This article may be useful for those who are aware of service meshes and probably trying to improve scalability and connectivity between applications in Kubernetes and other container orchestration systems, e.g., adding encryption and authorization for application connections.

Imagine your business is growing, so one Kubernetes cluster gets too much traffic and becomes overloaded, in other words it is no longer enough. As a result, you need more resources and in a short period of time. You also might need to meet new requirements and improve fault tolerance or isolate application resources for security purposes.

Since different service meshes have similar basic functionalities, and most of them support multi-cluster scenarios, they are a useful tool in addressing the described problems.

How do service meshes affect performance? There are several papers comparing service mesh performance, but none says much about their application in a multi-cluster scenario, so the purpose of this paper is to provide an objective and reproducible testing process to compare the performance of selected service meshes in a dual cluster scenario. During the testing process, an optimal configuration is to be chosen for each service mesh to avoid a negative impact on the performance.

Relevance

Many Kubernetes users employ such service meshes as Istio, Kuma or Consul. Since scaling is a mandatory requirement of any modern web application or service that allows one to increase performance under high load, this article covers cross-cluster scaling with different service meshes from the standpoint of their performance.

Goal

The goal of the article is to assess the performance of different service meshes in the industrial scenarios using more than one cluster.
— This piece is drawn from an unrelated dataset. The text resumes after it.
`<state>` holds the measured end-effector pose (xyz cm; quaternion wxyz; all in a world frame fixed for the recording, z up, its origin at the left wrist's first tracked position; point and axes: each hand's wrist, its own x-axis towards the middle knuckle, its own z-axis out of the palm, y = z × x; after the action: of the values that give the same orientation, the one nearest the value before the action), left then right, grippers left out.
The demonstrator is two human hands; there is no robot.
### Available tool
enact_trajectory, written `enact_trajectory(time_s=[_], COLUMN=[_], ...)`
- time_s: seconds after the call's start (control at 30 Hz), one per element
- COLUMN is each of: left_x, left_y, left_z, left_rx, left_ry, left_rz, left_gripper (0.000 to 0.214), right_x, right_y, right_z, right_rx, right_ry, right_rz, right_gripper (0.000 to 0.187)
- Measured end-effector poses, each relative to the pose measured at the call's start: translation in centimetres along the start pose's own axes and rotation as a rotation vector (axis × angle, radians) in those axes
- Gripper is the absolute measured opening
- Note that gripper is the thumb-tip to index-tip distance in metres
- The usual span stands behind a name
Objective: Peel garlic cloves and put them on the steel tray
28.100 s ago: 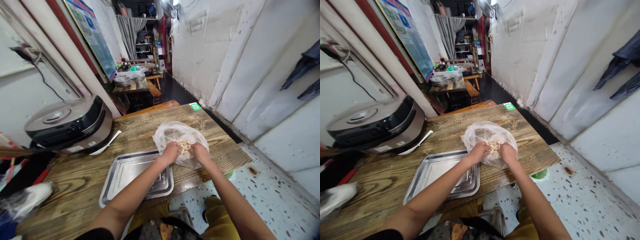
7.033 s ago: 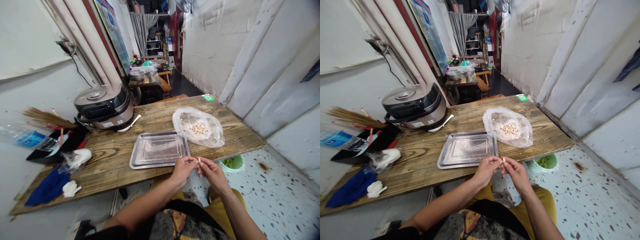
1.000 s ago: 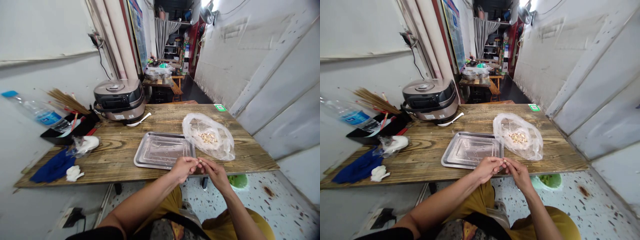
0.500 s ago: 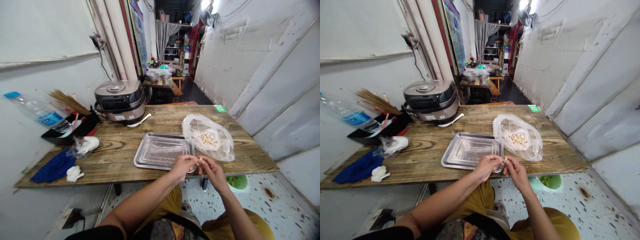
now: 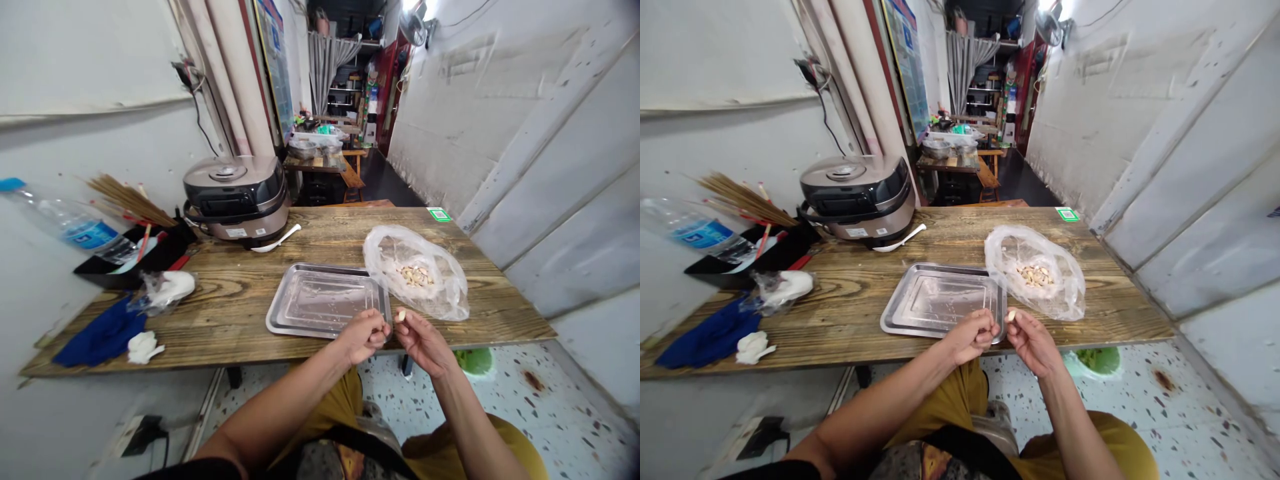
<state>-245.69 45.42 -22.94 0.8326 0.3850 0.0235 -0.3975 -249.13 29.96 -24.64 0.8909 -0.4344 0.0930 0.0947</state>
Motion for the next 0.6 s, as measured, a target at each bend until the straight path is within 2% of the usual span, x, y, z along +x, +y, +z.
enact_trajectory(time_s=[0.17, 0.33, 0.47, 0.53, 0.6], left_x=[-0.1, 0.1, 0.6, 0.8, 0.7], left_y=[0.1, -1.0, -1.8, -1.7, -1.4], left_z=[-0.3, -0.2, 0.0, -0.1, -0.4], left_rx=[0.06, 0.246, 0.299, 0.235, 0.154], left_ry=[0.013, 0.18, 0.236, 0.238, 0.221], left_rz=[0.073, 0.27, 0.422, 0.417, 0.349], left_gripper=[0.009, 0.033, 0.036, 0.038, 0.041], right_x=[0.3, 0.2, 0.0, -0.2, -0.3], right_y=[0.3, 0.9, 1.9, 2.1, 2.0], right_z=[0.2, 1.2, 2.2, 2.5, 2.6], right_rx=[-0.031, -0.116, -0.173, -0.205, -0.265], right_ry=[0.073, 0.156, 0.211, 0.222, 0.198], right_rz=[-0.034, -0.083, -0.153, -0.197, -0.201], right_gripper=[0.025, 0.026, 0.026, 0.026, 0.027])
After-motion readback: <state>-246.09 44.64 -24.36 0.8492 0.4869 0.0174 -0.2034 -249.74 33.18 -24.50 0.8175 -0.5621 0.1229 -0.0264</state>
Formulation of the Problem

The main problem of such assessment is providing reproducible, consistent and objective tests for service meshes in a multi-cluster topology that exclude any negative factors as an incorrect or non-optimal setup for a specific service mesh, network problems and resource availability. To do so, the following service meshes have been selected:

For deployment, the following cluster providers have been chosen:

  • Equinix Metal, a highly performant cluster in terms of its hardware
  • AWS EKS as the most common solution among managed clusters.

Setup

For each working environment (AWS and Equinix Metal), 2 identical side-by-side clusters have been set up to employ the following testing scenario:

  • One instance of Nginx deployment as a server workload;
  • One instance of Fortio deployment as a Nginx client;
  • The client sends requests to the server.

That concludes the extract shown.